[Work item]:
Respond with exact copies of the lines running from the line that contains "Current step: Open" to the end of the material.

[Supplied information]:
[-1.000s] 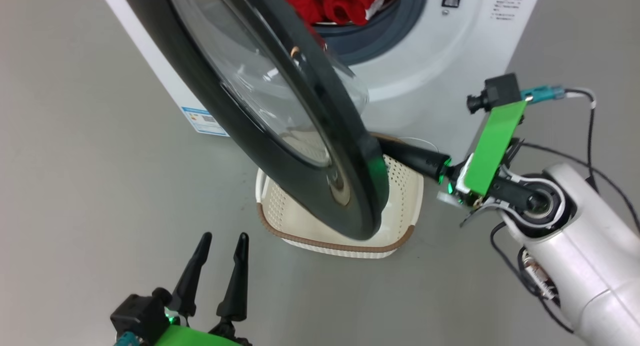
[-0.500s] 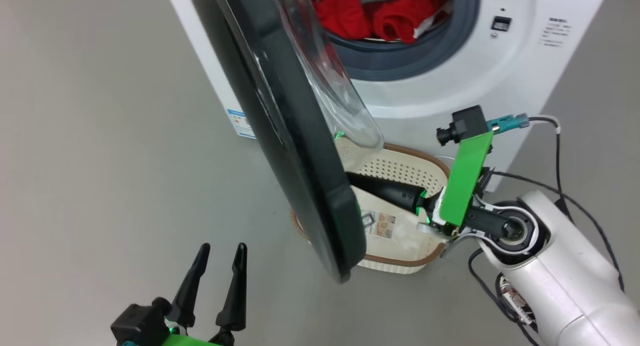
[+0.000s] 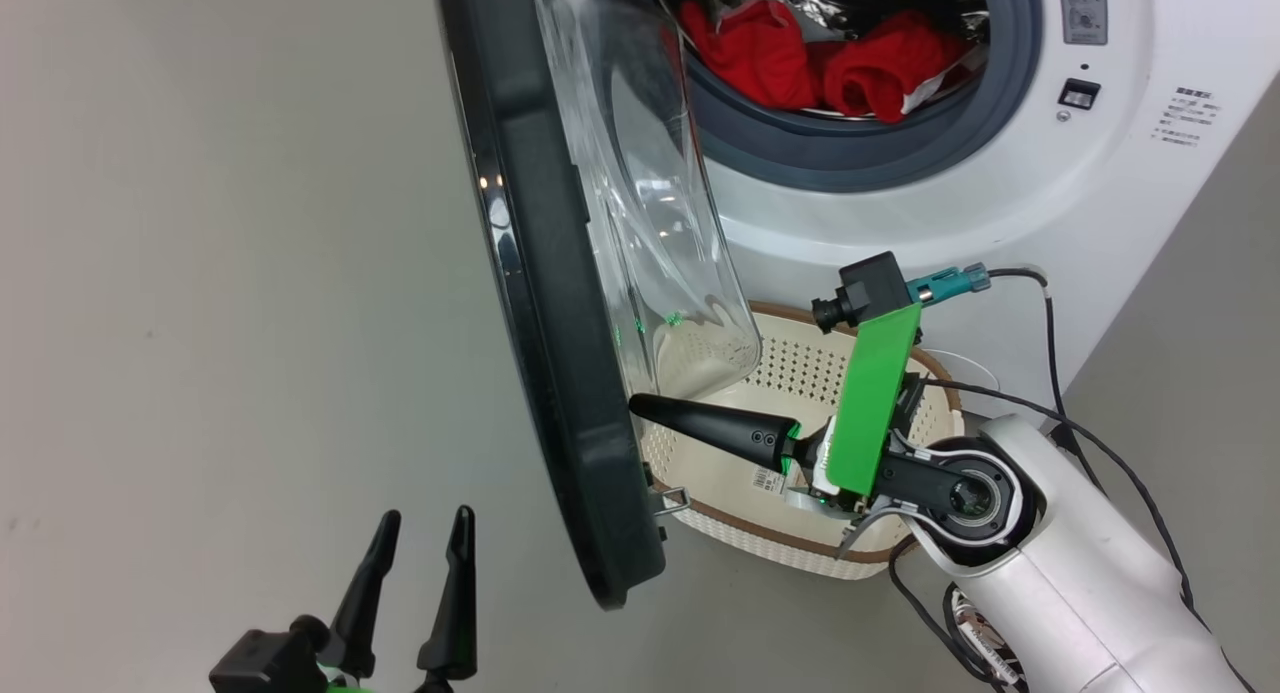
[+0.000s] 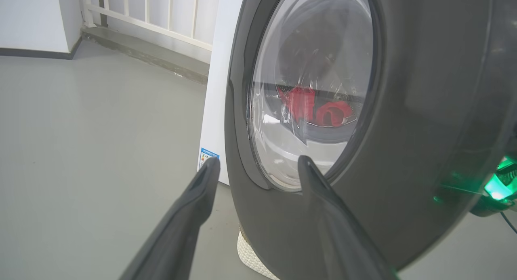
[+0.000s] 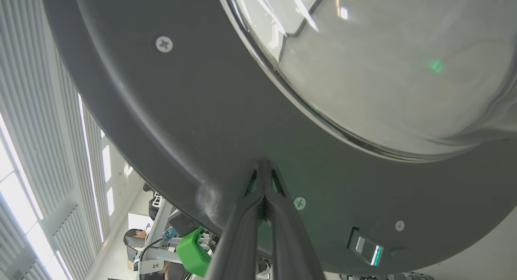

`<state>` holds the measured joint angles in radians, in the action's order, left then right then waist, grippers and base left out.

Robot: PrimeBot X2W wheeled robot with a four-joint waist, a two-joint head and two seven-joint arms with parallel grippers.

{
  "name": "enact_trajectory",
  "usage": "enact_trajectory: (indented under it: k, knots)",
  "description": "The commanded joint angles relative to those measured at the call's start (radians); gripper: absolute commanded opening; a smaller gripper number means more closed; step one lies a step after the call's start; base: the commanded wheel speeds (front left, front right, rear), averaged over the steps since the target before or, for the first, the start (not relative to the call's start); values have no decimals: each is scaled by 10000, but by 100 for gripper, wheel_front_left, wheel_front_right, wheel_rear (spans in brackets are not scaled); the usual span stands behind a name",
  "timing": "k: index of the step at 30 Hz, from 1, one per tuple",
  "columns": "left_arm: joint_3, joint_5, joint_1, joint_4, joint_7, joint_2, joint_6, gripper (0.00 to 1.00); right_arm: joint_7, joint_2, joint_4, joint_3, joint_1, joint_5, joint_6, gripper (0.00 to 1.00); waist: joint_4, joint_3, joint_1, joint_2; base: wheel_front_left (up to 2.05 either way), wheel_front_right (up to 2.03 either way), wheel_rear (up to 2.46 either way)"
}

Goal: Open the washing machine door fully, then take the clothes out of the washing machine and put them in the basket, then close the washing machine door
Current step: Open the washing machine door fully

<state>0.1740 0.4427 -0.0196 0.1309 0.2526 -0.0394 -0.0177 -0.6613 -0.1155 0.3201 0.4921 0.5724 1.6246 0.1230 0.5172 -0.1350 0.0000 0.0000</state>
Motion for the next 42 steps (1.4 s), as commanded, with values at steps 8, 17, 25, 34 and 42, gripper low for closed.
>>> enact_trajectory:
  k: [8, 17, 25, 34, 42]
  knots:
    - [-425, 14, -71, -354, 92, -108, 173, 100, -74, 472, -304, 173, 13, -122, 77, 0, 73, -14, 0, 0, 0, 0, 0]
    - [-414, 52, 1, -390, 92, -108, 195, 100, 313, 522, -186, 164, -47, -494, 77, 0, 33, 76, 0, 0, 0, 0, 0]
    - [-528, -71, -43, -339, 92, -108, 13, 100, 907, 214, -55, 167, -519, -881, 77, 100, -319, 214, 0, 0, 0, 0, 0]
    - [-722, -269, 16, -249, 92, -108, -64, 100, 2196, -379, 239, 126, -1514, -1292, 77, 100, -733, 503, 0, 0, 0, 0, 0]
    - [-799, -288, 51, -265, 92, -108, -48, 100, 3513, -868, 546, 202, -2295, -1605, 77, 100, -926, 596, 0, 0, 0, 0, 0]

[Written solution]:
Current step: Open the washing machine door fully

<state>0.1740 0.4427 -0.0196 0.1309 0.2526 -0.0394 -0.0177 -0.6613 -0.1155 0.3201 0.4921 0.5724 1.6246 0.1230 0.5172 -0.1350 0.0000 0.0000</state>
Motion for the next 42 steps (1.4 s), as commanded, with values at steps 8, 17, 25, 34 and 42, gripper low for closed.
>>> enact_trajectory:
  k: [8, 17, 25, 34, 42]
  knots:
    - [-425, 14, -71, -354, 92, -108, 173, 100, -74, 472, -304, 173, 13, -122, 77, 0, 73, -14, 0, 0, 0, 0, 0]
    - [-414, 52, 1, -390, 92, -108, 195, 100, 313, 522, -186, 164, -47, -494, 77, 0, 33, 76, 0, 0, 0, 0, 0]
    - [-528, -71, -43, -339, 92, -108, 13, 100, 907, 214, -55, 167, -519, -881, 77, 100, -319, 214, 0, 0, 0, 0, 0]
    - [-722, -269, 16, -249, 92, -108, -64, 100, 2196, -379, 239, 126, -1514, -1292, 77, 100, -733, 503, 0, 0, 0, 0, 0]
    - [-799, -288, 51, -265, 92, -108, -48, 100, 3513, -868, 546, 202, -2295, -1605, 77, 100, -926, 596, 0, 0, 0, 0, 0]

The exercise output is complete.